Personal appearance by two-way electronic video and audio communication.  Provides that if two-way electronic video and audio communication is available for use by a district court in any pre-trial criminal proceeding to determine bail or representation by counsel, the court shall use such communication in any proceeding that would otherwise require the transportation of a person from outside the jurisdiction of the court in order to appear in person before the court.

H.B. 2126

Patron: Byron

Business entities; employing illegal aliens.  Relocates provisions that require the cancellation of limited liability companies, limited partnerships, and business trusts, whether domestic or foreign, upon conviction for violating federal law for actions of its members or managers constituting a pattern or practice of employing unauthorized aliens in the Commonwealth, to sections of the Limited Liability Company Act, Limited Partnership Act, and Business Trust Act that were enacted in 2008 to provide for the involuntary cancellation of the existence of a limited liability company, limited partnership, and business trust, and the registration of their foreign counterparts.
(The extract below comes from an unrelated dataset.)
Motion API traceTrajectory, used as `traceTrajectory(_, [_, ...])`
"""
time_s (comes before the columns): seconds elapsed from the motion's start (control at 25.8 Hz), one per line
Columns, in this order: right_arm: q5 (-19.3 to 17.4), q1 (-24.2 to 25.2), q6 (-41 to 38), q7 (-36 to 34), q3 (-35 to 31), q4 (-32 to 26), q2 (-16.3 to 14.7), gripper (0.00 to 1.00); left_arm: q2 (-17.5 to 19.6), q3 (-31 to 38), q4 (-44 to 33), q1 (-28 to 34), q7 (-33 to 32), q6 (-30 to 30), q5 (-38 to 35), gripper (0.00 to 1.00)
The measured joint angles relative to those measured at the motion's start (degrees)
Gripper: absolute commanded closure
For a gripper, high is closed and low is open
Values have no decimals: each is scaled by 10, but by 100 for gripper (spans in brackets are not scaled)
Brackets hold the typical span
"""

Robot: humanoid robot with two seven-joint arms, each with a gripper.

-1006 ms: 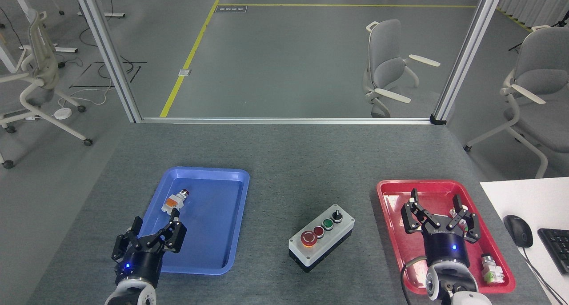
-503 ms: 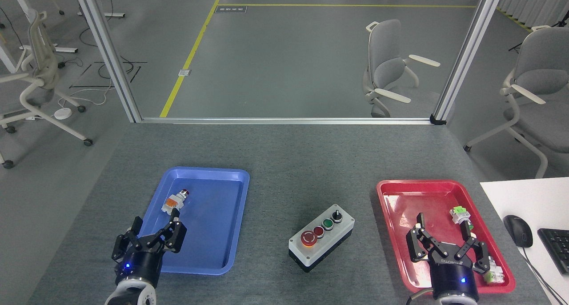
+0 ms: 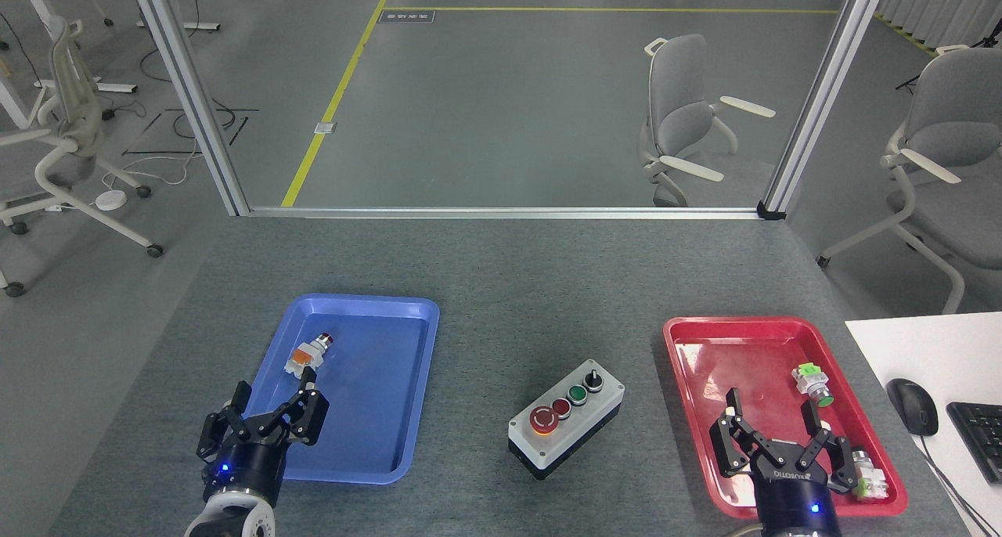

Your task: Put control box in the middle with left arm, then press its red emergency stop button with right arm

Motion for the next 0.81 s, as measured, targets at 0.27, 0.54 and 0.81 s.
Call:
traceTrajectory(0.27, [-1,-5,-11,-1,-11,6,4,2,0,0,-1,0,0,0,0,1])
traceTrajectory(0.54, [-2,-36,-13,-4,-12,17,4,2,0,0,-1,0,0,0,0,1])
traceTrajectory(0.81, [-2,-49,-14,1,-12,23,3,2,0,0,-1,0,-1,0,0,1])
The measure has an emergency clause and will become effective on April 1, 2009, which is the effective date of the business entity provisions enacted in 2008.

EMERGENCY

H.B. 2160

Patron: Toscano

Post-adoption contact and communication.  Authorizes and establishes procedures governing post-adoption contact and communication agreements between the birth parent or parents of a child and the pre-adoptive parent or parents.

H.B. 2275

Patron: Poindexter

Drug Treatment Court Act.  Authorizes a drug treatment court for the County of Franklin provided that such court is funded within existing state and local appropriations.

H.B. 2310

Patron: Melvin

Confidentiality of court records.  Provides that any person, agency, or institution that may inspect juvenile case files shall be authorized to have copies made of such records, subject to any restrictions, conditions, or prohibitions that the court may impose. This bill is a recommendation of the Committee on District Courts.

H.B. 2312

Patron: Melvin

Writs of actual innocence; requirements.  Extends the ability to petition for a writ of actual innocence based on previously unknown or untested biological evidence to individuals who are not incarcerated.

H.B. 2460

Patron: O'Bannon

Transportation of person under emergency custody order.  Provides for transportation of a person who is the subject of an emergency custody order as a result of their inability to protect themselves from harm, persons under a temporary detention order, and persons under an involuntary commitment order by a family member or friend, representative of the community services board, or other alternative transportation provider with staff trained to provide transportation in a safe manner.  

H.B. 2486

Patron: Ward

Emergency custody; authority of law-enforcement officer.  Authorizes a law-enforcement officer who is transporting a person who has voluntarily consented to being transported to a facility for assessment or evaluation and who subsequently revokes consent to be transported to take such person into emergency custody when the law-enforcement officer determines that consent has been revoked and the person meets the criteria for emergency custody, even if the law-enforcement officer is beyond the territorial limits of the jurisdiction in which he serves.  This bill also clarifies that a law-enforcement officer who takes a person into emergency custody based upon his own observations or reliable reports of others may transport such person beyond the territorial boundaries of the jurisdiction in which he serves in order to obtain the required assessment. This bill states that it is declarative of existing law.